Could the listing below be returned exactly, with its pictures left out?
= = = = =
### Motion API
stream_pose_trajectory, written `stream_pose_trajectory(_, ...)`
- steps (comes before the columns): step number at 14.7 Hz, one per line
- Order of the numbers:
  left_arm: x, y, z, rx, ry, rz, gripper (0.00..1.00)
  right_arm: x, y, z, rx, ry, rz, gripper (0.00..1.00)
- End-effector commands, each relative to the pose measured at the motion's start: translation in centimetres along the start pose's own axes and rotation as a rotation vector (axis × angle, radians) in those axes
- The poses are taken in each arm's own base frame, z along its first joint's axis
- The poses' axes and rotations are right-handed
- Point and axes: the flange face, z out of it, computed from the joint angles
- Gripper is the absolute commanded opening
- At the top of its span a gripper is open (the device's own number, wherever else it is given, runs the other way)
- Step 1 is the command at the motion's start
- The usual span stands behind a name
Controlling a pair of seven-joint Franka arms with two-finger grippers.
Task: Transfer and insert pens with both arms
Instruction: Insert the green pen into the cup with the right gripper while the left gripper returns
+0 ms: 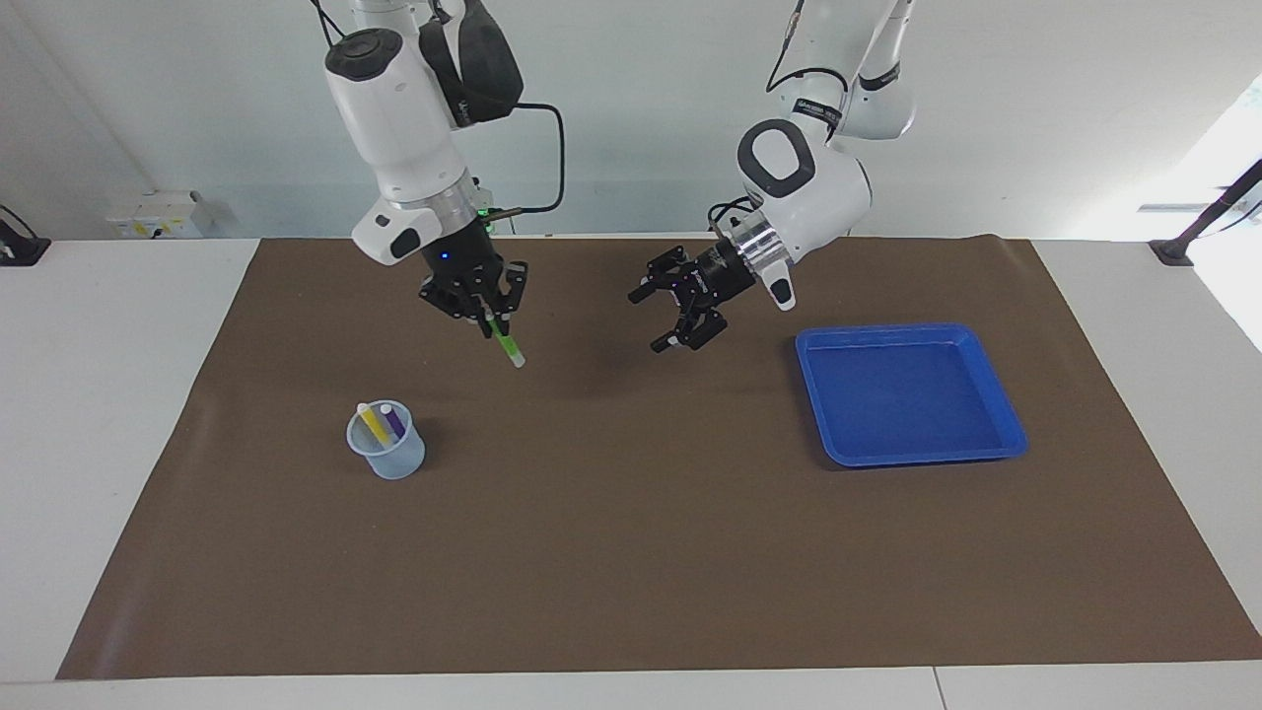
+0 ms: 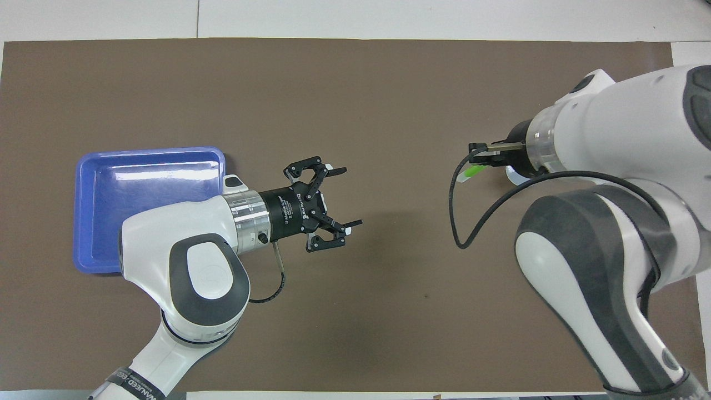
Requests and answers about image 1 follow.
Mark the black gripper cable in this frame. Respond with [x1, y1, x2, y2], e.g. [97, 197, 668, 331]
[488, 102, 568, 218]
[767, 0, 851, 96]

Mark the black angled stand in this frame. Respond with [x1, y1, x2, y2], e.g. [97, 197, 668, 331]
[1149, 158, 1262, 267]

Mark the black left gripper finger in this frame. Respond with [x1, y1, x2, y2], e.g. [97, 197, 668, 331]
[649, 306, 731, 355]
[629, 246, 693, 307]

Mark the green marker pen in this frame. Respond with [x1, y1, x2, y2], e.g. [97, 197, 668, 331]
[483, 311, 526, 369]

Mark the blue plastic tray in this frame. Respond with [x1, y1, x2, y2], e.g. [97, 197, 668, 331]
[795, 323, 1029, 468]

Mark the black clamp mount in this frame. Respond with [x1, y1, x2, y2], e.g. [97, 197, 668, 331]
[0, 202, 52, 267]

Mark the brown table mat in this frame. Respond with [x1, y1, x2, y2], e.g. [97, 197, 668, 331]
[56, 235, 1262, 681]

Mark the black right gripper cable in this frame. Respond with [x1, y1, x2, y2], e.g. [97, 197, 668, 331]
[488, 102, 568, 218]

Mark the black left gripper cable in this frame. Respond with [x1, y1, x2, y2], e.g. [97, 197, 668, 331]
[767, 0, 851, 96]

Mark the white power box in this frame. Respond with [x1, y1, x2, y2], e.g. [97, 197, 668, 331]
[105, 190, 214, 241]

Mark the translucent plastic cup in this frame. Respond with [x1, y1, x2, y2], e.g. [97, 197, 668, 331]
[345, 399, 427, 481]

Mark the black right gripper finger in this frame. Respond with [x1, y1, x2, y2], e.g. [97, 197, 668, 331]
[479, 258, 529, 342]
[419, 279, 476, 322]
= = = = =
OUTPUT FOR THIS TASK =>
### Motion API
stream_pose_trajectory, written `stream_pose_trajectory(_, ...)`
- steps (comes before the columns): step number at 14.7 Hz, one per line
- Order of the numbers:
  left_arm: x, y, z, rx, ry, rz, gripper (0.00..1.00)
  right_arm: x, y, z, rx, ry, rz, gripper (0.00..1.00)
- End-effector commands, each relative to the pose measured at the motion's start: translation in centimetres along the start pose's own axes and rotation as a rotation vector (axis × angle, radians) in those axes
- The poses are taken in each arm's own base frame, z along its first joint's axis
- The poses' axes and rotations are right-handed
- Point and axes: the flange face, z out of it, computed from the joint angles
- Gripper is the absolute commanded opening
- At the top of its span a gripper is open (the device's own number, wherever else it is given, runs the other way)
- Step 1 is the command at the motion's start
- The usual span stands behind a name
Controlling a pair of seven-joint Franka arms with two-finger grippers.
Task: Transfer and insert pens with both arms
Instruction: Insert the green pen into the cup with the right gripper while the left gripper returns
+0 ms: 
+0 ms: 
Requests and answers about image 1 follow.
Mark the black gripper cable in this frame. Respond with [x1, y1, x2, y2], e.g. [97, 197, 668, 331]
[488, 102, 568, 218]
[767, 0, 851, 96]

Mark the black angled stand in this frame. Respond with [x1, y1, x2, y2], e.g. [97, 197, 668, 331]
[1149, 158, 1262, 267]

Mark the black left gripper finger in this frame. Respond with [x1, y1, x2, y2], e.g. [97, 197, 668, 331]
[649, 306, 731, 355]
[629, 246, 693, 307]

Mark the green marker pen in this frame. Respond with [x1, y1, x2, y2], e.g. [97, 197, 668, 331]
[483, 311, 526, 369]

Mark the blue plastic tray in this frame. Respond with [x1, y1, x2, y2], e.g. [97, 197, 668, 331]
[795, 323, 1029, 468]

Mark the black clamp mount in this frame. Respond with [x1, y1, x2, y2], e.g. [97, 197, 668, 331]
[0, 202, 52, 267]

Mark the brown table mat in this frame. Respond with [x1, y1, x2, y2], e.g. [97, 197, 668, 331]
[56, 235, 1262, 681]

Mark the black right gripper cable in this frame. Respond with [x1, y1, x2, y2], e.g. [97, 197, 668, 331]
[488, 102, 568, 218]

Mark the black left gripper cable in this frame. Respond with [x1, y1, x2, y2], e.g. [97, 197, 668, 331]
[767, 0, 851, 96]

Mark the white power box in this frame. Respond with [x1, y1, x2, y2], e.g. [97, 197, 668, 331]
[105, 190, 214, 241]

Mark the translucent plastic cup in this frame. Respond with [x1, y1, x2, y2], e.g. [97, 197, 668, 331]
[345, 399, 427, 481]

Mark the black right gripper finger in this frame. Respond with [x1, y1, x2, y2], e.g. [97, 197, 668, 331]
[479, 258, 529, 342]
[419, 279, 476, 322]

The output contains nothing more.